What is needed: How many lines in the records below contain the word "kindly"? Reply with that number only.

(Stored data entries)
• • • • • • •

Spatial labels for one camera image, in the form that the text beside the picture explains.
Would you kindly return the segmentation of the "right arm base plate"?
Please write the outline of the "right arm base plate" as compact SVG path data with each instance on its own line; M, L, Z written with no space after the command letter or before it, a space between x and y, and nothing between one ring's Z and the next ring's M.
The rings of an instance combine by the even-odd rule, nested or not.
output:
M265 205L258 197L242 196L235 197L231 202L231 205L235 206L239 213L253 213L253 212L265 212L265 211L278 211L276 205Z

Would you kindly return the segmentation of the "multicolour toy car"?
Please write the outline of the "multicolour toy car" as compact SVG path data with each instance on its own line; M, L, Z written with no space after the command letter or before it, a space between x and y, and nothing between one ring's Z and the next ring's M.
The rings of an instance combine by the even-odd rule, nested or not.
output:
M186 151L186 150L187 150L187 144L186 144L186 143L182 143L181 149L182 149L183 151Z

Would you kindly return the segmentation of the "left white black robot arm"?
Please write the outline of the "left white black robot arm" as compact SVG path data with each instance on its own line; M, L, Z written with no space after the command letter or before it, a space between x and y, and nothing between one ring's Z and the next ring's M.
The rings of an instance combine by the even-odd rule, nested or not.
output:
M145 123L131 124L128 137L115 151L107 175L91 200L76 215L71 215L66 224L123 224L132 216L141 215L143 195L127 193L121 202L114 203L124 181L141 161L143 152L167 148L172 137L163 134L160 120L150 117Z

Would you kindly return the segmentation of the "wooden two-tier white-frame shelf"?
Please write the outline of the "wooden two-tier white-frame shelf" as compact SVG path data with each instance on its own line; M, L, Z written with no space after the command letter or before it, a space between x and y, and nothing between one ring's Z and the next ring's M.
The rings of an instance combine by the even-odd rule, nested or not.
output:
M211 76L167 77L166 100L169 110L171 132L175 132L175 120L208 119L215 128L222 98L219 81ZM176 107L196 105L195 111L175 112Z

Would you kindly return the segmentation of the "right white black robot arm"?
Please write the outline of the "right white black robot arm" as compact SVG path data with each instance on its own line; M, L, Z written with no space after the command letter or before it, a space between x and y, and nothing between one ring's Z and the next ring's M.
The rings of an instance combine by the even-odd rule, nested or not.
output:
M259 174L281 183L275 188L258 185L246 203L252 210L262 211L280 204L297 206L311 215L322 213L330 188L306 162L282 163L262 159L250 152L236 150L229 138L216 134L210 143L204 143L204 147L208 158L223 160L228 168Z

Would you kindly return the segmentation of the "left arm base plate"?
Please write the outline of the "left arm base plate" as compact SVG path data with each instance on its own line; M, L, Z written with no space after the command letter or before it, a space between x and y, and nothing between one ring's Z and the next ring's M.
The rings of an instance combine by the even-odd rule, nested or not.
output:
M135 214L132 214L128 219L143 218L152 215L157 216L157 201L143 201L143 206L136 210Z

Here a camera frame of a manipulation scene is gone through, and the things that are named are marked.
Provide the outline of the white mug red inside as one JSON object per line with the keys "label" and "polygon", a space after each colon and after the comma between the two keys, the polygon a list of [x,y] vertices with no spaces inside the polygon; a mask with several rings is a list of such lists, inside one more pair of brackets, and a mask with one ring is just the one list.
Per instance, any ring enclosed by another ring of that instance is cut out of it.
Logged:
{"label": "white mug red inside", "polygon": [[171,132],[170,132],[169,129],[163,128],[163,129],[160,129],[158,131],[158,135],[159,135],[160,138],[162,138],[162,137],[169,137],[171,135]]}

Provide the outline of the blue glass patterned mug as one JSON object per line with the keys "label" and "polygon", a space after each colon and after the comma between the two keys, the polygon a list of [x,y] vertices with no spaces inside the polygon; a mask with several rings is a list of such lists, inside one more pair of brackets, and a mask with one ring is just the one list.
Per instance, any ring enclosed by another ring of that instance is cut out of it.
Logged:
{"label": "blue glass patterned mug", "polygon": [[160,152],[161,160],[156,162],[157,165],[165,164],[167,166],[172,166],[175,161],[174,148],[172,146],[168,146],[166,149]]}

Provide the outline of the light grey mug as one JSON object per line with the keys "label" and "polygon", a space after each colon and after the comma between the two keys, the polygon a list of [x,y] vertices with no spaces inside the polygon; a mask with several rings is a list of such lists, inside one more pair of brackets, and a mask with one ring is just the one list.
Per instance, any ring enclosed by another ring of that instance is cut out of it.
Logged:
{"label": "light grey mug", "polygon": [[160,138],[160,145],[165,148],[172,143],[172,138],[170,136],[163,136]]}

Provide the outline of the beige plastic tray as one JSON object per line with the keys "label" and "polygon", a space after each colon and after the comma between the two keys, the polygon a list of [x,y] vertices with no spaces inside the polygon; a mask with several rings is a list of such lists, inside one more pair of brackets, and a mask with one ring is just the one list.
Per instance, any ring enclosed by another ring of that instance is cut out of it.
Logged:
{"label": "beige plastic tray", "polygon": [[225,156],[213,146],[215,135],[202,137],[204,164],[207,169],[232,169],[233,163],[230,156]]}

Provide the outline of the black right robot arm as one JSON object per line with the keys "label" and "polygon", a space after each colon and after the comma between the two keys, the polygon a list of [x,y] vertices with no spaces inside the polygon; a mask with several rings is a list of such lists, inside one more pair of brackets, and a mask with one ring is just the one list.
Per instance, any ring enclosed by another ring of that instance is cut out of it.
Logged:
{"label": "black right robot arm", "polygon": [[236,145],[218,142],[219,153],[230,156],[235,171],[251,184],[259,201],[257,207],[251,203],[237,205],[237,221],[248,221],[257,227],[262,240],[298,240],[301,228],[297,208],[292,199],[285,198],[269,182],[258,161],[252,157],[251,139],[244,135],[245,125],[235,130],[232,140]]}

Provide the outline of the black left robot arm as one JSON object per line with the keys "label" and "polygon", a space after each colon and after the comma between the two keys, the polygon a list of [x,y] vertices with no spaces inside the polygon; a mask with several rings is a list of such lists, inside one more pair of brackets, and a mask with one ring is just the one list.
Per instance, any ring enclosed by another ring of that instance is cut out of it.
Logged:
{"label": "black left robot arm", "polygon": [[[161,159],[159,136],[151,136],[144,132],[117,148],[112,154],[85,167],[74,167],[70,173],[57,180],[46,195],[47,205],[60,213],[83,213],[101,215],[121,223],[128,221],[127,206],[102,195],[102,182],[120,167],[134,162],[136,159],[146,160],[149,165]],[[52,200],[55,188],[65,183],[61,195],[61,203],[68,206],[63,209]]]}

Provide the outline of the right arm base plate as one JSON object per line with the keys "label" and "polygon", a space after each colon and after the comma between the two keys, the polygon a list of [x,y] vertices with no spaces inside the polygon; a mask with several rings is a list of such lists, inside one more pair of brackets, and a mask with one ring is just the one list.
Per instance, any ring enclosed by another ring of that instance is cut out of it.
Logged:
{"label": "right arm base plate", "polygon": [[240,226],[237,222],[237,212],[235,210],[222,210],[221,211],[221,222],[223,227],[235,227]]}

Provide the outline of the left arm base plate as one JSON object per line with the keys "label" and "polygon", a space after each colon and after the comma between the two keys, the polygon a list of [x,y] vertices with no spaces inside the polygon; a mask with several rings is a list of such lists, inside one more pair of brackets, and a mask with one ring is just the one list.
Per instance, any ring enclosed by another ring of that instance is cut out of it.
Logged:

• • • • • • •

Answer for the task: 6